Ballerina creates online space for unapologetic Blackness in ballet

What does the Black Lives Matter movement have to do with ballet? For Theresa Ruth Howard, a Black ballerina, racial equity consultant with major ballet companies, and creator of digital legacy project, The Memoirs of Blacks in Ballet (MoBBallet)—her mere presence in the art form is an act of resistance. This summer, Howard’s work to bring racial justice to ballet continues with the launch of an online conference centering Black dancers: MoBBallet Virtual Symposium, August 14, 15, 21, 22 & 28, 2020. 

 

Howard describes the symposium as a “virtual village” where Black dancers can be themselves, though non-Black “allies, co-conspirators, and anyone open and interested in sharing the love of ballet” are welcome. Offering a variety of different sessions via Zoom, the symposium will provide community dialogue, educational resources, mentorship and more centered around the needs and lived experiences of Black dancers.  

 

“The act of resistance takes on many forms, some bold, brazen and confrontational like marches, boycotts, flooding one’s Instagram with messaging. And there are also more subtle forms of resistance,” Howard said. “The presence of Blacks in classical art forms is a form of resistance. Our bodies, occupying white spaces, mastering and excelling in forms we were barred from is resistance. Because in truth our very existence is the greatest resistance there is.”

 

Following the murder of George Floyd and countless others, the demand for racial equity has become impossible to deny in practically every avenue in society, including the arts. In ballet specifically, an art form that historically excluded Black people as artists and audience members, Black and Brown dancers are still noticeably absent from company rosters and from leadership roles.

 

The 16 sessions offered during the three August weekends will feature artists, and/or artistic leaders, from prestigious ballet companies such as Pacific Northwest Ballet, Boston Ballet, New York City Ballet, School of American Ballet, Ballet Austin, Texas Ballet Theatre, Ballet Memphis, National Ballet of Canada, Pittsburgh Ballet Theatre, Pennsylvania Ballet, and more. Symposium attendees can learn more about the history of colorism in ballet, and attend sessions combating implicit bias in dance curriculum, and activating one’s social justice activism. 

 

Ranging from 60 to 80 minutes, the sessions vary in cost from free up to $12 as a means of compensating the artists, dance scholars, and arts administrators involved.

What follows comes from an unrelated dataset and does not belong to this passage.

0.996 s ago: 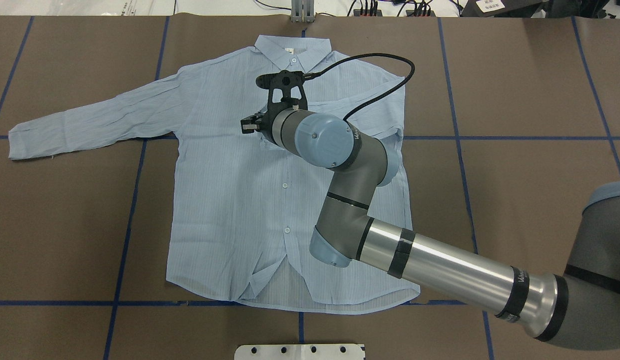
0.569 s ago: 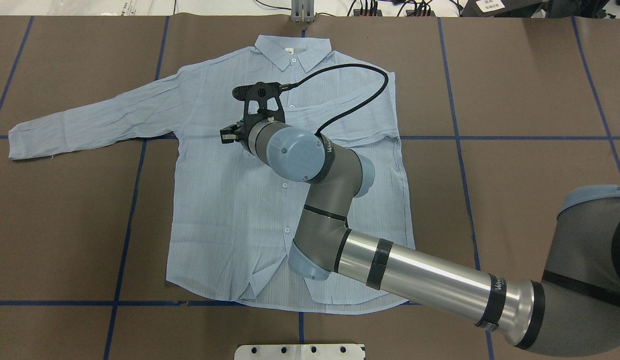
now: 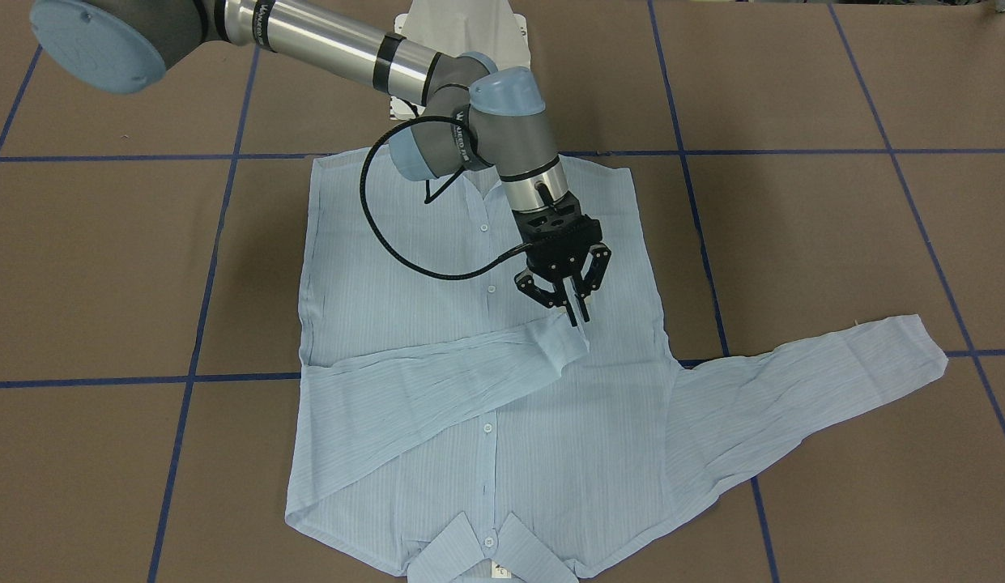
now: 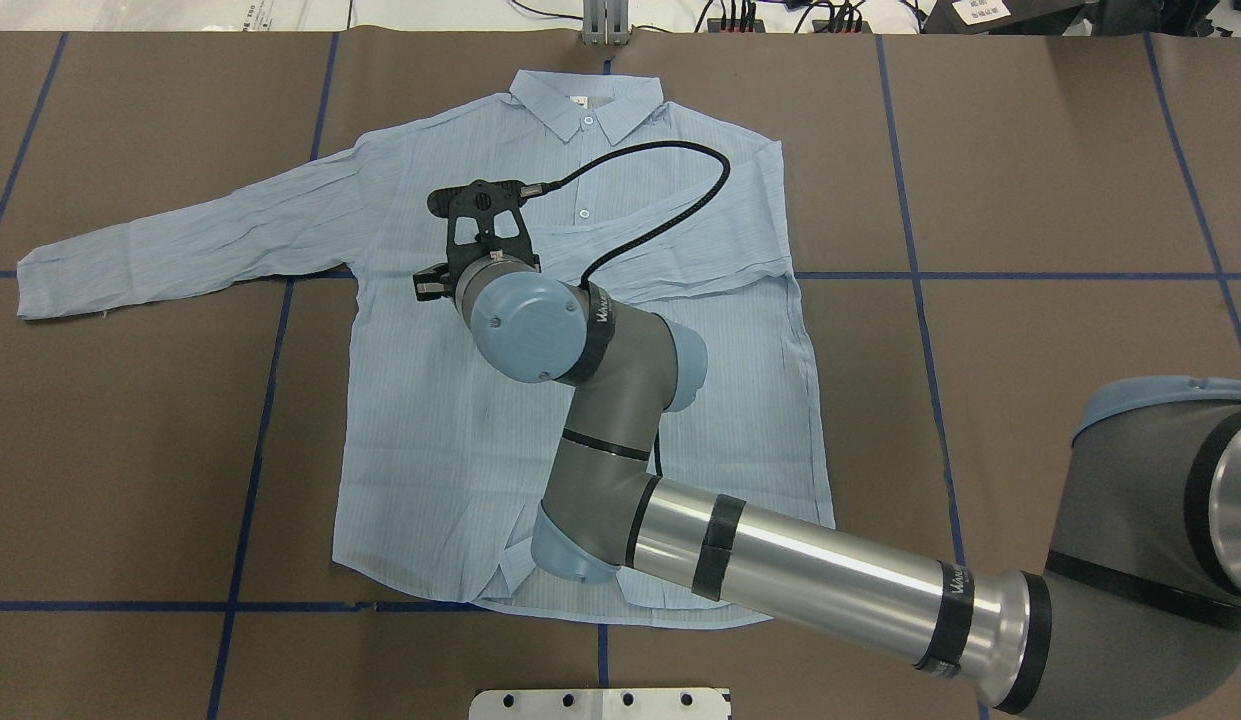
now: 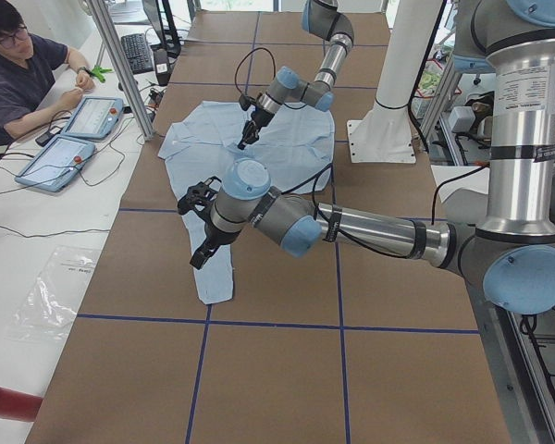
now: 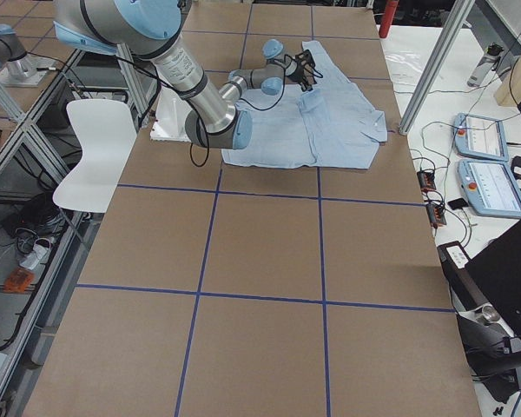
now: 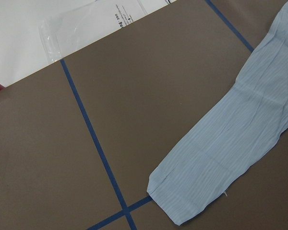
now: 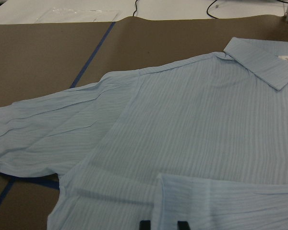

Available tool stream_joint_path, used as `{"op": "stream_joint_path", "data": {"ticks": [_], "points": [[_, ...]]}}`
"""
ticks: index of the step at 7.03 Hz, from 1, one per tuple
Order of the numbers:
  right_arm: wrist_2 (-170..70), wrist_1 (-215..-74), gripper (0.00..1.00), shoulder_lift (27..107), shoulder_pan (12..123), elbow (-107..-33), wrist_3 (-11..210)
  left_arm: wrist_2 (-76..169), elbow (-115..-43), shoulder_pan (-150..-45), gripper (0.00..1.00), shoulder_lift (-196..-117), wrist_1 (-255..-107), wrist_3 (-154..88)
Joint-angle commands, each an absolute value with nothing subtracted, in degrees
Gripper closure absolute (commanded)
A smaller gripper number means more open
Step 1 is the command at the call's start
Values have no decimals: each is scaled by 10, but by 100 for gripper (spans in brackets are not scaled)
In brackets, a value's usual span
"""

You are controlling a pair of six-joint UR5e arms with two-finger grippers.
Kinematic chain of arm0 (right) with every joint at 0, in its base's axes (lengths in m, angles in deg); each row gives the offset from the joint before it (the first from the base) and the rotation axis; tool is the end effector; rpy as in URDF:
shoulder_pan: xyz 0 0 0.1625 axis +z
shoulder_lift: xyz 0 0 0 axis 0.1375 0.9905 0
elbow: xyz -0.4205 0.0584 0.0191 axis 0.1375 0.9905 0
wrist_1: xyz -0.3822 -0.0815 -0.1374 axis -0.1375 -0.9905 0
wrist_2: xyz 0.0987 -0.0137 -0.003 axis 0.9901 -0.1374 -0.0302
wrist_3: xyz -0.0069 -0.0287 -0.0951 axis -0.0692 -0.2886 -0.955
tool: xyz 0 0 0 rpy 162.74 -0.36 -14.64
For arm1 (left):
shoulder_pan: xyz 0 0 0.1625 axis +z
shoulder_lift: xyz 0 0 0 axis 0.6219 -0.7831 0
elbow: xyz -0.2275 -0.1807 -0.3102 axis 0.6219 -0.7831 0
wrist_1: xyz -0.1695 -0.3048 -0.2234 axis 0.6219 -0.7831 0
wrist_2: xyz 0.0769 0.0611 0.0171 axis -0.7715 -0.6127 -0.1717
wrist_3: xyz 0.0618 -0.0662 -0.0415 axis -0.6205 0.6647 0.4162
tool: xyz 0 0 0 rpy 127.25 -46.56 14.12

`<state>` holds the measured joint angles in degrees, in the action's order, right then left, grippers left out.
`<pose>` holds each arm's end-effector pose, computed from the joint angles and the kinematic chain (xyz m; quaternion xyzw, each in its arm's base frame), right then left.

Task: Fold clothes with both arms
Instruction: 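Carry the sleeve with the right gripper across the shirt's chest, then release the sleeve and lift the right gripper back away from the shirt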

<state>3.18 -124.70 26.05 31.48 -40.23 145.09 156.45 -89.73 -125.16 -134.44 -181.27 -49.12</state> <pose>-0.6911 -0.4732 0.0872 0.3312 -0.4545 0.0371 0.8260 -0.0389 -0.4964 0.5256 0.2794 0.3421 0.1431 0.8857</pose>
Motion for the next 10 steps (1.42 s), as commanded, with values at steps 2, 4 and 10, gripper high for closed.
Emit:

Specific workshops to support dance educators, parents, board members of ballet companies, and professional dancers will also be offered. 

 

Speakers featured throughout the conference include Charmian Wells, Ph.D in dance studies and cultural historian; Adesola Akinleye, Senior Dance Lecturer at Middlesex University, UK; Chrystyn Fentroy (Soloist, Boston Ballet); Jermel Johnson (Principal, Pennsylvania Ballet); Donald Byrd (Spectrum Dance Theater) and more. The symposium will also feature numerous dance historians, dance educators, dance college program representatives, and more.

 

“In the wake of the COVID-19 crisis, the great loss of life in the Black community, and the uprisings for racial and social justice, we need a space to commune, share our sentiments, concerns, hopes and dreams,” Howard said. “The MobBallet symposium offers a chance to empower and provide healing for Black people within the art of ballet.”